Would you set down the complete data below, exactly as shown?

### Input data:
---

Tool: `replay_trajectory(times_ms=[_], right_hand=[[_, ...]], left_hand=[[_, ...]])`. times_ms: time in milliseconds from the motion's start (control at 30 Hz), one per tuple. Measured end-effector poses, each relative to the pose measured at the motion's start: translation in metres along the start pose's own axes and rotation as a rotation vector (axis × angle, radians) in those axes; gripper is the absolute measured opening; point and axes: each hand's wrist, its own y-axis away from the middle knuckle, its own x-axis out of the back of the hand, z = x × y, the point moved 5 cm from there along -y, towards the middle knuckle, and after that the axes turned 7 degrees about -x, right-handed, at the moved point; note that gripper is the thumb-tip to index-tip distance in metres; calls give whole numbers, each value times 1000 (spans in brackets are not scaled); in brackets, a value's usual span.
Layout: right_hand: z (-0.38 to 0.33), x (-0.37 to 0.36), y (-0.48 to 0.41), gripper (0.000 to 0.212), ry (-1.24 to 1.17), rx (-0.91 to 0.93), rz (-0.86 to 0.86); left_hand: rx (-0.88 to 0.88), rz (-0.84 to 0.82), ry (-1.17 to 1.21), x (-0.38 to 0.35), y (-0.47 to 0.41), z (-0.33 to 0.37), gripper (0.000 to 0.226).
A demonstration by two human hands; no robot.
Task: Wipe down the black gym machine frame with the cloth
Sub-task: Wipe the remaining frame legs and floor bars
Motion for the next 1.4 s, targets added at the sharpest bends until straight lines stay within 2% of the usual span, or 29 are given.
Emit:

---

### Exercise output:
Tool: `replay_trajectory(times_ms=[_], right_hand=[[_, ...]], left_hand=[[_, ...]])`. times_ms: time in milliseconds from the motion's start (control at 30 Hz), one per tuple. Measured end-effector poses, each relative to the pose measured at the motion's start: translation in metres along the start pose's own axes and rotation as a rotation vector (axis × angle, radians) in those axes; gripper is the absolute measured opening; point and axes: each hand's wrist, its own y-axis away from the middle knuckle, its own x-axis out of the back of the hand, z = x × y, the point moved 5 cm from there along -y, towards the middle knuckle, and after that the axes turned 7 degrees about -x, right-handed, at the moved point; note that gripper is the thumb-tip to index-tip distance in metres; calls give whole numbers, each value times 1000 (spans in brackets are not scaled); in brackets, a value's usual span.
Layout: right_hand: z (-0.38 to 0.33), x (-0.37 to 0.36), y (-0.48 to 0.41), gripper (0.000 to 0.212), ry (-1.24 to 1.17), rx (-0.91 to 0.93), rz (-0.86 to 0.86); left_hand: rx (-0.88 to 0.88), rz (-0.84 to 0.82), ry (-1.17 to 1.21), x (-0.38 to 0.35), y (-0.47 to 0.41), z (-0.33 to 0.37), gripper (0.000 to 0.226).
A demonstration by two human hands; no robot.
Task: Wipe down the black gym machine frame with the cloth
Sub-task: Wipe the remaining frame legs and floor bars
Motion for the next 1.4 s, targets added at the sharpest bends until straight lines stay within 2% of the usual span, or 29 are given.
Emit:

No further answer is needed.